GET A GRIP Profile picture
Dec 5, 2020 11 tweets 7 min read Read on X
Donald Trump is undoubtedly - & by far - the worst President in US history.

Despite his bitter, fanatical & delusional supporters, the whole world - & most Americans - know this to be true.

It is now beyond a shadow of any doubt. Image
During the Great Recession of 2007-9, the US economy lost approximately 9 million jobs.

By April, the pandemic recession had seen nearly 10 million unemployment claims in just two weeks, & the unemployment rate was 13% - the highest since the Great Depression ended 80 years ago. Image
Far worse is the human carnage.

The richest nation on earth has more confirmed #coronavirus cases than anywhere else.

Trump claimed on February 26th: “Within a couple of days, it’s going to be down to close to zero. That’s a pretty good job we’ve done.”

In April he argued that if the death toll was 100,000 to 200,000 — higher than the combined US fatalities in all of its wars since 1945 — it would be proof that he’d done “a very good job.”

279,000 Americans have died - so far - from #COVID19. A number which could still double. Image
His handling of the pandemic has been an abject fiasco because the #coronavirus was the most foreseeable catastrophe in US history.
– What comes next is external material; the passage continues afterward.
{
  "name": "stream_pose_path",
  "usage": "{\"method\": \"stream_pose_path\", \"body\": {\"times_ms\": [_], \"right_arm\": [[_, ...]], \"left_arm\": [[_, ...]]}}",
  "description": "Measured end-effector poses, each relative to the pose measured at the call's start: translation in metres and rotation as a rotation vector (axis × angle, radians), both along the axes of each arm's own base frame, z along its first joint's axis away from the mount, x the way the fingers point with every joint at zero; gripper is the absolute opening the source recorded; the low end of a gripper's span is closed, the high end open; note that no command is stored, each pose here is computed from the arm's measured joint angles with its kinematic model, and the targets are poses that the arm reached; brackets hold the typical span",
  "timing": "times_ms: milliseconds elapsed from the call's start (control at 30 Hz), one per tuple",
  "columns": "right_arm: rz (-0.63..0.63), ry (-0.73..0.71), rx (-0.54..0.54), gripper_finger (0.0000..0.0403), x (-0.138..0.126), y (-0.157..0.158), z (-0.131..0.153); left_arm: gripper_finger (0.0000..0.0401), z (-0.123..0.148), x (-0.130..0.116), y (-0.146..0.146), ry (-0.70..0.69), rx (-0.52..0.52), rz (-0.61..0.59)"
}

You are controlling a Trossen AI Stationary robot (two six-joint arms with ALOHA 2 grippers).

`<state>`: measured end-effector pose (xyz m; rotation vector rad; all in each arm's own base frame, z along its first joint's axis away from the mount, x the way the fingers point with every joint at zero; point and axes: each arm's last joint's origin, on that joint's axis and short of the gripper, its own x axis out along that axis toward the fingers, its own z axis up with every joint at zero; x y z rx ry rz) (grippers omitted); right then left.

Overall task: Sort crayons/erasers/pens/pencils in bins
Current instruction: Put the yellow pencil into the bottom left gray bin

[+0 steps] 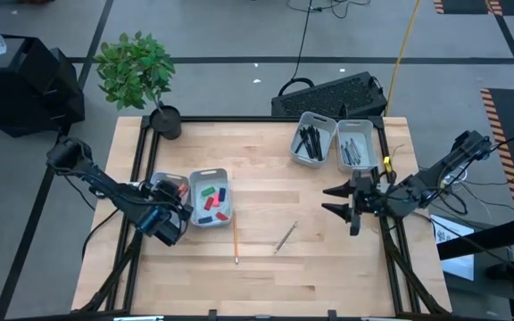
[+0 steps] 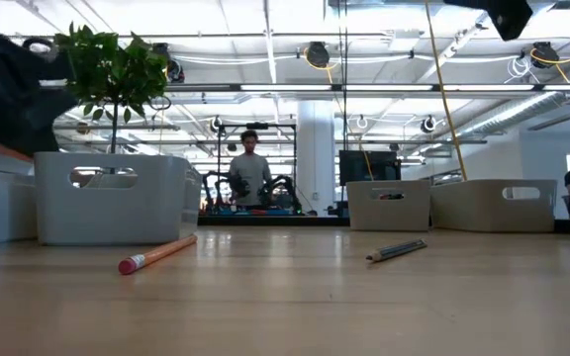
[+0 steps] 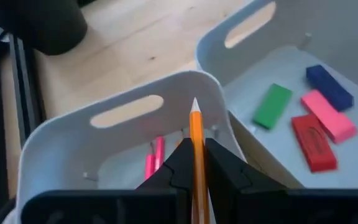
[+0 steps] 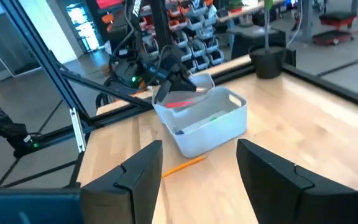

9/11 caused 2,606 deaths in the World Trade Center & surrounding area.

2,777 #COVID19-related deaths in the #USA is the single-day record.
The warnings about the Pearl Harbor & 9/11 were obvious only in retrospect.

With #coronavirus, it didn’t require any top-secret intelligence to see what was coming.

The alarm was sounded in January by his own advisors, by experts in the media, & by Democrat Joe Biden: Image
The Trump administration received its first formal notification of the outbreak of the #coronavirus in China on January 3rd.

Within days, US spy agencies were signaling the seriousness of the threat to America in the President’s Daily Brief.

But Trump wasn’t listening.
Health & Human Services Secretary Alex Azar briefed Trump on January 18th, telling colleagues that Trump believed he was ‘alarmist’: he couldn't get Trump to focus on #COVID19.

On January 22nd, Trump lied “We have it totally under control. It’s one person coming in from China.”
In the days and weeks after Azar alerted him about the virus, Trump spoke at eight rallies and golfed six times as if he didn’t have a care in the world.

Trump’s failure to focus sowed significant public confusion & contradicted the urgent messages of public health experts.” Image
His inaction also allowed critical failures in rolling out enough tests or stockpiling sufficient protective equipment & ventilators.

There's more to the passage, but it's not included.